First stage - release of the egg from the corona radiata and loosening of the transparent membrane under the influence of the enzyme hyaluronidase secreted by sperm.

This requires the participation of a large number (thousands) of sperm. Dispersal of corona radiata cells - This is not a specific feature; it can occur under the influence of sperm from animals and other species.

For fertilization, complete release of the egg from the cells of the corona radiata is not necessary. There is only enough space for sperm to penetrate through the transparent membrane of the egg into the vitelline space.

It has been established in female rabbits that fertilization does not occur if less than 1000 sperm are introduced during insemination of a female, and also if there are excess sperm - more than 100 million, which is associated in the first case with a lack of hyaluronidase or with its excess in the second case.

Second stage - penetration of sperm into the transparent membrane of the egg, where they accumulate up to several dozen: in cows and sheep - up to 100, in pigs - from 200 to 1000, in mares - up to 10.

Sperm from other (distant) animal species do not pass through the transparent membrane of the egg.

Third stage- penetration of sperm through the vitelline membrane into the protoplasm of the egg.

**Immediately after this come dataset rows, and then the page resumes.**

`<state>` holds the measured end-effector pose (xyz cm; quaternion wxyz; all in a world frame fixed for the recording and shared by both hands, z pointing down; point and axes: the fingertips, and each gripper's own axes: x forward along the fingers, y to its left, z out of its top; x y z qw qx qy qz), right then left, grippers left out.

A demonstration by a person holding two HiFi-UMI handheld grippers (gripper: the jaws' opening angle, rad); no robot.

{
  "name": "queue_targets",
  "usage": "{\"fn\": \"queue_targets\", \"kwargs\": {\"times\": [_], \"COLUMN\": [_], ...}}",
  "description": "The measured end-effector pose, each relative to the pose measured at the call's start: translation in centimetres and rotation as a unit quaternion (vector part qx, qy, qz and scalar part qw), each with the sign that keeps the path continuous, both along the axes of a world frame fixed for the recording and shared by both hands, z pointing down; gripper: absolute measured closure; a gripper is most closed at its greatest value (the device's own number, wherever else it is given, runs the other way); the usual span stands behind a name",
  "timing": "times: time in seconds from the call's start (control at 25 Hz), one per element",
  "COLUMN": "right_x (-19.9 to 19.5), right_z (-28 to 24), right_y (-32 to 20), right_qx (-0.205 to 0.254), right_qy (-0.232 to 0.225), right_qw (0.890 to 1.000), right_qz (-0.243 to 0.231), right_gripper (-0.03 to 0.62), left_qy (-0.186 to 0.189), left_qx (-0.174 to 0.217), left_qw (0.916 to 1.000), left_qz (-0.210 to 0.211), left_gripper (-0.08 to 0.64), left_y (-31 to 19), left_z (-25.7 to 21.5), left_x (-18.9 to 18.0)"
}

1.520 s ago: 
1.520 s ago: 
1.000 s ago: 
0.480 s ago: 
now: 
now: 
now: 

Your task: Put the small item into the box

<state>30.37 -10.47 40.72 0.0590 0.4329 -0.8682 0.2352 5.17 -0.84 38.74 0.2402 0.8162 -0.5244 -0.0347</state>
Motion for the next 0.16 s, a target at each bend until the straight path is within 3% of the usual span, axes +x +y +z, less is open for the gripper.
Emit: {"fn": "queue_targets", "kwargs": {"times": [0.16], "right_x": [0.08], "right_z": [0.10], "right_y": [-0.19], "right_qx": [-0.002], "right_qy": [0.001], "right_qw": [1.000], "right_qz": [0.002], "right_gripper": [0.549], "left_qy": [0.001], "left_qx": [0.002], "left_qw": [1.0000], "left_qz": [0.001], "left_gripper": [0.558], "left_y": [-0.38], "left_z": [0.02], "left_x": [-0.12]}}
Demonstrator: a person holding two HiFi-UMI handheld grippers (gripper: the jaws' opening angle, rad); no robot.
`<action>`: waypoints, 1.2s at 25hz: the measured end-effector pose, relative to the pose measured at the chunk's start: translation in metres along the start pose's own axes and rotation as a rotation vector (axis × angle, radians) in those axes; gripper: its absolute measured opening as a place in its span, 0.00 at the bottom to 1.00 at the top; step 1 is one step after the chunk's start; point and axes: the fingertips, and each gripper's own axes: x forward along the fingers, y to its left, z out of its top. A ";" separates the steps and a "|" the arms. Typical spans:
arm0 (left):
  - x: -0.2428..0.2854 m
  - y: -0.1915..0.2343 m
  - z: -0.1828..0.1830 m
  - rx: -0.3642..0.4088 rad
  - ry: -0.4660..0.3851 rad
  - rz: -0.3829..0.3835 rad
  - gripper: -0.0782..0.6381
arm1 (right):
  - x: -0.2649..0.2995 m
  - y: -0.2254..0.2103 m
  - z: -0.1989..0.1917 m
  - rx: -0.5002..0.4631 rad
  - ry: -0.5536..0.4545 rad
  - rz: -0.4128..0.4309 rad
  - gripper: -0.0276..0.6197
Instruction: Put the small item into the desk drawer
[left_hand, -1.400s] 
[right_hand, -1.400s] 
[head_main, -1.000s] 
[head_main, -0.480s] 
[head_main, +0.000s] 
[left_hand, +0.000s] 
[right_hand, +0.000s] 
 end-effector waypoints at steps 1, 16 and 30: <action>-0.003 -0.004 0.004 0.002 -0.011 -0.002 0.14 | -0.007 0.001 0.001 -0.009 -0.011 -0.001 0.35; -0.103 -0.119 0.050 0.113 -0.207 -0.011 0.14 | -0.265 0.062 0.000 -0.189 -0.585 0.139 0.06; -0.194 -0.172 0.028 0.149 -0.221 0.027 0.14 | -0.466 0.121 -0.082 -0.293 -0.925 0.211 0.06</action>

When the germ cells come together, the enzymes in the acrosome of the sperm head destroy the secondary membrane of the egg. From the moment the sperm comes into contact with the plasmalemma of the egg, a protrusion of cytoplasm is formed on its surface - the receptive tubercle, or fertilization tubercle.

The head, neck carrying the centrosome, and the initial part of the tail penetrate into the oocyte. This stage is strictly specific and highly selective: only sperm of their own species can penetrate the egg.

As a rule, one sperm penetrates the vitelline membrane of the egg. Having penetrated the cytoplasm of the egg, the sperm undergoes great changes.

The head of the sperm separates from the tail, swells, becomes rounded and takes the form of a rounded nucleus - the male pronucleus.

After the sperm penetrates the egg, a fertilization membrane is formed around it, preventing other sperm from penetrating the oocyte. Eggs secrete special substances - agglutinins. They glue other sperm together, and the follicular cells of the corona radiata absorb them.

Fourth stage- fusion of pronuclei (heminuclei) of the egg and sperm. This stage lasts 4-7 hours and ends with the formation of a qualitatively new cell (zygote) with a diploid, i.e. normal, or complete, as in the somatic cells of the body, for a given animal species, set of chromosomes: in somatic cells of cattle 60 , and in reproductives with a haploid (half) set (eggs and sperm) - 30 each, in horses - 66 and 33, respectively; in pigs - Z8 and 19 each; sheep - 54 and 27 each; in dogs - 22 and 11 each. The number of chromosomes remains constant from generation to generation. The resulting zygote has double inheritance (mother and father).

In the zygote metabolic processes are sharply accelerated: oxygen absorption increases 3-4 times compared to an unfertilized egg; in the very first minutes, an increase in carbohydrate metabolism is noted, phosphate metabolism increases sharply (100 times or more), potassium and calcium metabolism increases 10 times or more;

In the zygote, a restructuring of the cytoplasm occurs and an intensive process of fragmentation begins. In this case, the zygote divides into two daughter cells - blastomeres, from two 4 are formed, from four - 8 and so on, and the formation and development of a new organism begins.

Fertilization occurs in the third of the oviduct closest to the ovary. The zygote formed after fertilization gradually moves in the oviduct towards the uterus.